When O’Connell was 8, his mother was in jail and his father committed suicide. He was placed with his grandparents in a new community.
“One of the things trauma does to youth growing up, it closes the eyes of your own soul,” he said.
Foster children, he said, often feel unwanted, that they don’t fit in and see that their parents chose drugs, jail and death over them.
O’Connell, at age 11, was angry at a time he should have been having fun, he said. Being placed into foster care, he said, left him without community or family connections.
“Because of the trauma, this is what I was carrying around,” he said.
He dropped out of school at 12, and at 14, stole his grandparents truck to try and find his younger sister, who had been moved to another foster home.
At 15, life changed for the better when he attended Winner’s Camp, through a scholarship from the Friends of the Children’s Justice Center. It was there he learned he could “Be Bitter or Be Better.”
He chose better. He learned to forgive, that there were people he could trust, and he learned to believe in himself.
Not all foster kids get the opportunity he did, O’Connell said.
“Our kids in foster care don’t know what they did wrong to put them in that situation,” he said. “It’s our job to let them know it’s not about them.”
O’Connell went on to graduate from UH-Hilo with bachelor’s degrees in economics and business. Today, he is a financial literacy trainer, a leader at Winner’s Camp and a home owner.
He said the greatest trauma a child can experience is being removed from his or her parents.
“It doesn’t do a kid any good to see their parents give up on them,” he said.
That’s why Hale Opio’s work is invaluable, O’Connell said.
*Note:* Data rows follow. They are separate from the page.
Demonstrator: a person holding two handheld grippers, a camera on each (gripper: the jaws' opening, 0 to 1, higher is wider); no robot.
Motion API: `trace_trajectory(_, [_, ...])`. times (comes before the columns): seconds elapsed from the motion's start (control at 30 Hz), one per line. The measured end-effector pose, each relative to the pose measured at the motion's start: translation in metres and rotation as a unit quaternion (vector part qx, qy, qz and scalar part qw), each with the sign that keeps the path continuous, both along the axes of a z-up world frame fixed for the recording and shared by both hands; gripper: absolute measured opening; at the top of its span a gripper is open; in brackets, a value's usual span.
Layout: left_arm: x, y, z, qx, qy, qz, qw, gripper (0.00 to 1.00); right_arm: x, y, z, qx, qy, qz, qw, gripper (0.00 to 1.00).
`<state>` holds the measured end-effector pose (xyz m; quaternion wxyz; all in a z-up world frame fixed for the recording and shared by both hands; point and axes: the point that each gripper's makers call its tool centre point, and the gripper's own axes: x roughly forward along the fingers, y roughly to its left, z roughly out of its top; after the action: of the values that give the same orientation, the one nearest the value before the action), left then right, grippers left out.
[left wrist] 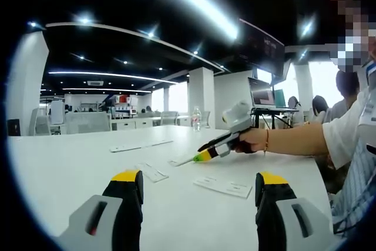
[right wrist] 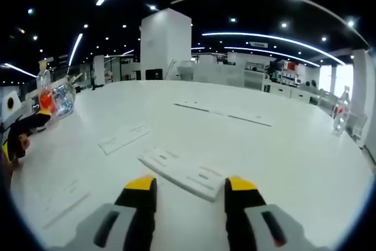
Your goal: Locate the socket holder cover, grip the socket holder cover, clip it into the socket holder slot.
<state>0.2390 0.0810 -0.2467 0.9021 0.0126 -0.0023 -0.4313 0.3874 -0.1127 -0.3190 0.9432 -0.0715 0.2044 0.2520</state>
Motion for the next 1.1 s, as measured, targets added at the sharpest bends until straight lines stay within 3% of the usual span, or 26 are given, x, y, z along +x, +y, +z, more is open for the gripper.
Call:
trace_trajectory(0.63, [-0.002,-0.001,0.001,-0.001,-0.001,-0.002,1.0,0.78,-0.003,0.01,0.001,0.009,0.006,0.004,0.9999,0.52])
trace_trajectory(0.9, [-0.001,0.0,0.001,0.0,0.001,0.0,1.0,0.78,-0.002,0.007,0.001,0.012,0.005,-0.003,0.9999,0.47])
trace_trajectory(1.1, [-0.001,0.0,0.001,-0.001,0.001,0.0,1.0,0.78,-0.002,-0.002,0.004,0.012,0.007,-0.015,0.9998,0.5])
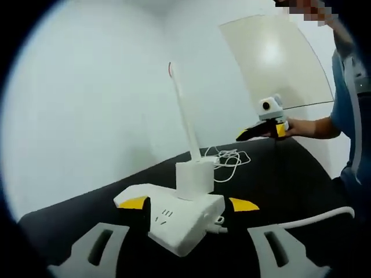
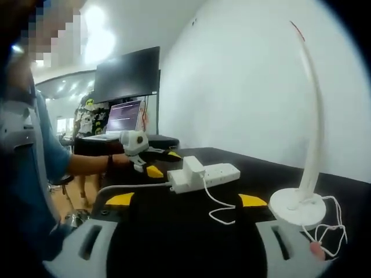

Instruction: Insert the desk lamp plug into the socket, turn on the power strip switch, turn on the lamp switch, then turn off the lamp switch, turn off the power strip switch, and remove the plug from the socket.

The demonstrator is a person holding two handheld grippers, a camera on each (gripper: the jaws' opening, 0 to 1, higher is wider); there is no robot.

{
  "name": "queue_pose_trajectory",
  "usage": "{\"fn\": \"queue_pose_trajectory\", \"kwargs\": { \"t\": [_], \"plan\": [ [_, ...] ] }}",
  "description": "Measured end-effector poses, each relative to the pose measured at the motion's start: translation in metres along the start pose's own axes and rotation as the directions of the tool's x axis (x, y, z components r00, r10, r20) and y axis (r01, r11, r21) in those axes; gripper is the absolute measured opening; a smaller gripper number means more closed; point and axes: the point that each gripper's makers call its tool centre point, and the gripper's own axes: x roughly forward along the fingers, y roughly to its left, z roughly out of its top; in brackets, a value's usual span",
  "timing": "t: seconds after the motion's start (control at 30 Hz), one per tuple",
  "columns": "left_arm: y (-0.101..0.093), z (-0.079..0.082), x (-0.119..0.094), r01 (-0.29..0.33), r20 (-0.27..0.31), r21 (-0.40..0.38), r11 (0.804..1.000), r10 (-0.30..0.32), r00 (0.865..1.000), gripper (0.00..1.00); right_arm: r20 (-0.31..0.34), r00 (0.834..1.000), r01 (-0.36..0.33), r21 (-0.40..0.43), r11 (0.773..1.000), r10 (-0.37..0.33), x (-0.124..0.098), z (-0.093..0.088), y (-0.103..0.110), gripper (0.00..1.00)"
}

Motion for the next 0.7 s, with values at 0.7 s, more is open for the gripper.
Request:
{"fn": "queue_pose_trajectory", "kwargs": {
  "t": [0.7],
  "plan": [
    [-0.004,-0.009,0.012,0.047,-0.041,0.088,0.995,-0.044,0.998,0.42,-0.016,1.000,-0.023,0.016,1.000,0.023,0.017,0.009,-0.001,0.69]
  ]
}}
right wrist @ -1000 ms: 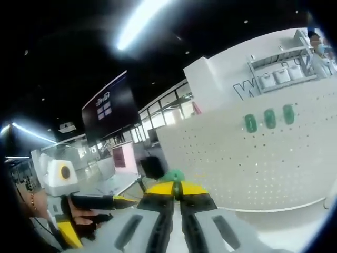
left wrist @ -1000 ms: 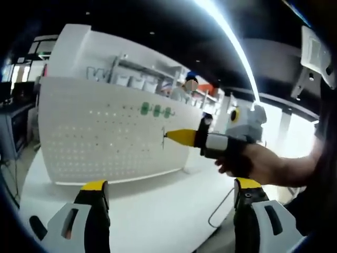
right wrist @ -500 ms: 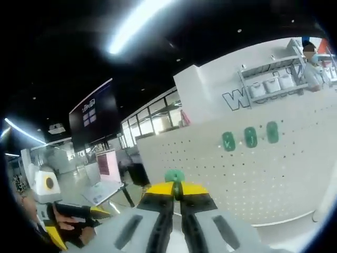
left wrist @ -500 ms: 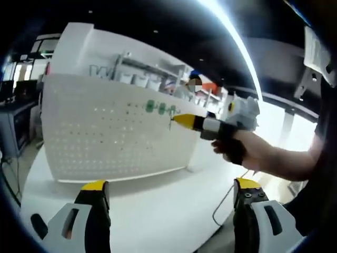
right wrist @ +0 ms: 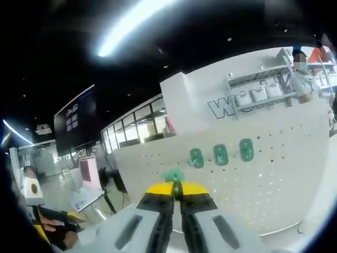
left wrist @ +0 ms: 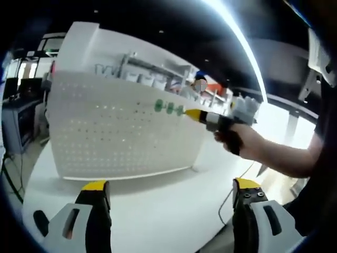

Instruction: Insert the hook assembly into the mounting plate slot until the hook locks in place.

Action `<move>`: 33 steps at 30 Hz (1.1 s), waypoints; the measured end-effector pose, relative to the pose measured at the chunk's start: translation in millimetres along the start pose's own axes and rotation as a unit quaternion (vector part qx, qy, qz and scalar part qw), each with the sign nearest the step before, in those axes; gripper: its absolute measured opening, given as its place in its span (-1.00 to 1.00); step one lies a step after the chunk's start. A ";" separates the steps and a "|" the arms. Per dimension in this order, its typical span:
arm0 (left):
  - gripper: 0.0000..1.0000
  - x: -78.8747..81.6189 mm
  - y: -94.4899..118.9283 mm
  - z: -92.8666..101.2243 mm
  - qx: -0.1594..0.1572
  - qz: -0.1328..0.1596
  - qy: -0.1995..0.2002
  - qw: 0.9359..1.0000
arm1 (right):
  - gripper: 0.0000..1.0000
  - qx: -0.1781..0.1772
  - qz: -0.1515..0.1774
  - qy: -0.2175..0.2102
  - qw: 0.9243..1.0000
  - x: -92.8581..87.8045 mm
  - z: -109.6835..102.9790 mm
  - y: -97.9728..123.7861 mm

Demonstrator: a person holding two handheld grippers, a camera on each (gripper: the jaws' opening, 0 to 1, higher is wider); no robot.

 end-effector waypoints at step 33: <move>0.91 1.6 3.0 -25.9 0.032 -0.001 0.009 0.999 | -1.00 -0.105 0.048 0.028 0.993 44.5 104.7 5.6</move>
Point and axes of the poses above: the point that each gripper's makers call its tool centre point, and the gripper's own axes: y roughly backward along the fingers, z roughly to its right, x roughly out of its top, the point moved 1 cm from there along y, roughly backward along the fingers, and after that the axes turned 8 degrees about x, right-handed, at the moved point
It provides hope, love and opportunity where there was none. It keeps the connection with family.
One person sticking with a child makes a huge difference, he added. It’s the family behind a youth that makes them strong.
“You guys have a huge generational impact,” O’Connell said.
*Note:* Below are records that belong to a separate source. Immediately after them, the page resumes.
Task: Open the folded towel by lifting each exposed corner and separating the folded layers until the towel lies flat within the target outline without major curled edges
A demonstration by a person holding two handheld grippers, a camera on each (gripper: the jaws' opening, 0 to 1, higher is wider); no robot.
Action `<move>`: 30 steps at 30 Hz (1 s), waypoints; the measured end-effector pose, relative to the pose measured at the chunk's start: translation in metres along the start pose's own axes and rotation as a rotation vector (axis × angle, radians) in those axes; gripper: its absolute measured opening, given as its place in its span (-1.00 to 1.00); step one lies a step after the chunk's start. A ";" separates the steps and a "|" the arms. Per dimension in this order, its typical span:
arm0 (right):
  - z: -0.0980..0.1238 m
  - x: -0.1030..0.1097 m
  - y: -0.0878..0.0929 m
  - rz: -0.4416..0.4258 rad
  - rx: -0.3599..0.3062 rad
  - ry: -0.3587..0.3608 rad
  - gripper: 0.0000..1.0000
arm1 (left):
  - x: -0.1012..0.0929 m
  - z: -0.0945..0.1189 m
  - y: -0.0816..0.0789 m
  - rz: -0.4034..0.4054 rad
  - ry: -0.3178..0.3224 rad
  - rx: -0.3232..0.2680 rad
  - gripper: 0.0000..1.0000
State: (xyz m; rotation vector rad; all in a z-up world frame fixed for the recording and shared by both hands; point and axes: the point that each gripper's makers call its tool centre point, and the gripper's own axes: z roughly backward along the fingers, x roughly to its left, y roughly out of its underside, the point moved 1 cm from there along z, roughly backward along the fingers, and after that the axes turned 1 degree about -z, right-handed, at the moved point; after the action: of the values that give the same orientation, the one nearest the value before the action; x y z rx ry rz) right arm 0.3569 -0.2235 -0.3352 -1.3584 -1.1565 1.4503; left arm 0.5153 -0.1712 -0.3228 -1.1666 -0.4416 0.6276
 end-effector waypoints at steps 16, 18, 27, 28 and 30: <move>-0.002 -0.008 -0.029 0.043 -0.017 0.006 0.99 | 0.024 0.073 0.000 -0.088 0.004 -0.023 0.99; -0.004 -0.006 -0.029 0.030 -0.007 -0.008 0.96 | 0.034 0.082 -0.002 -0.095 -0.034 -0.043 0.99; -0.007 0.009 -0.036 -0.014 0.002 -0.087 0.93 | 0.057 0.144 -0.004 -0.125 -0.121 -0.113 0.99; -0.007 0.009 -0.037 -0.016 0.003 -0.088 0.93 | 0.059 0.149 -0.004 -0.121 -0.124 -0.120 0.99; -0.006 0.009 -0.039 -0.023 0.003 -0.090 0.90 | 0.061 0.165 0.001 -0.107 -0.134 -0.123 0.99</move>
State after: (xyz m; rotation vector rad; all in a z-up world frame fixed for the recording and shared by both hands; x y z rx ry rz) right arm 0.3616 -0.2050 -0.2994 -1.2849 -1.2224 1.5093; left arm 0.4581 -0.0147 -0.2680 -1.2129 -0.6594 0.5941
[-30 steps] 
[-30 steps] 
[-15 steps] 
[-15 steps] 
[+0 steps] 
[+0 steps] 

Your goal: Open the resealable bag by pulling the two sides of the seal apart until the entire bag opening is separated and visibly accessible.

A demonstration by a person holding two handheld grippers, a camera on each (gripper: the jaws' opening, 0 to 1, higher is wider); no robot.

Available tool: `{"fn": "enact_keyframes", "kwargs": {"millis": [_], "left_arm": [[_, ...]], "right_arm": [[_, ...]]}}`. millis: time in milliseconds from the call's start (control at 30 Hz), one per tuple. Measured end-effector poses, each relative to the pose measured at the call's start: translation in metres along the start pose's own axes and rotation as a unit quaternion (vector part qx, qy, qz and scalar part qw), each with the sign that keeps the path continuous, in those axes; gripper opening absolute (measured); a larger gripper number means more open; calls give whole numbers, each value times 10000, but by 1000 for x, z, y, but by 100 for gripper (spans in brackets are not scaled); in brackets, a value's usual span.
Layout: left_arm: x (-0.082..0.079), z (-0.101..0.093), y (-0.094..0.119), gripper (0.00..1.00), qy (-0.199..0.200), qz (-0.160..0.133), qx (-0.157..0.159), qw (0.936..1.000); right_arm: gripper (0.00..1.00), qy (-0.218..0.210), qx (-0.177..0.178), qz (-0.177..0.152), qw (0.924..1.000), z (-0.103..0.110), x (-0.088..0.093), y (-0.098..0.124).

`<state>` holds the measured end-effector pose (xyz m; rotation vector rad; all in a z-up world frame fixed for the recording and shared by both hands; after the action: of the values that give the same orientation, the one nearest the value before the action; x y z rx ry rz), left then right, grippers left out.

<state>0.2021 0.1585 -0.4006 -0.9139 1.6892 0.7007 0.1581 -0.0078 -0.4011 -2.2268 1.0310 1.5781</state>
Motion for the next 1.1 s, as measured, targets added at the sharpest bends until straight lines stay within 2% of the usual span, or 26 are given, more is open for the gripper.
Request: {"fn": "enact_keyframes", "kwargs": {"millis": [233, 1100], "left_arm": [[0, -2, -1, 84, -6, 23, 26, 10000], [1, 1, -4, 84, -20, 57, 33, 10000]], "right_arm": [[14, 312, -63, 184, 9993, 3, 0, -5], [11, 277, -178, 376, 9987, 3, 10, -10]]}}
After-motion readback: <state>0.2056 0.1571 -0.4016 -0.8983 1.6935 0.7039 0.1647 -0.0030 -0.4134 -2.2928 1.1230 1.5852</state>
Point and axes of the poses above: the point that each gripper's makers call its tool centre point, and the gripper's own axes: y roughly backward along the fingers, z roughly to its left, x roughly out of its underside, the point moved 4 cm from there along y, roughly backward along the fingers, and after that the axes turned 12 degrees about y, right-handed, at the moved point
Ramos said the community is welcome to help. Foster parents, mentors and volunteers for Teen Court, “anyone who has a heart to foster youth” are needed.
“We definitely want to service more kids,” he said.
Hale Opio takes pride in its work and will continue to evaluate procedures, policies and processes for improvement.
It is seeking ways to provide emergency shelter service and housing for youth so when they leave Hale Opio, there is a place for them “to have a good start.”
“We want to look at programs that will bring together the ohana,” Ramos said.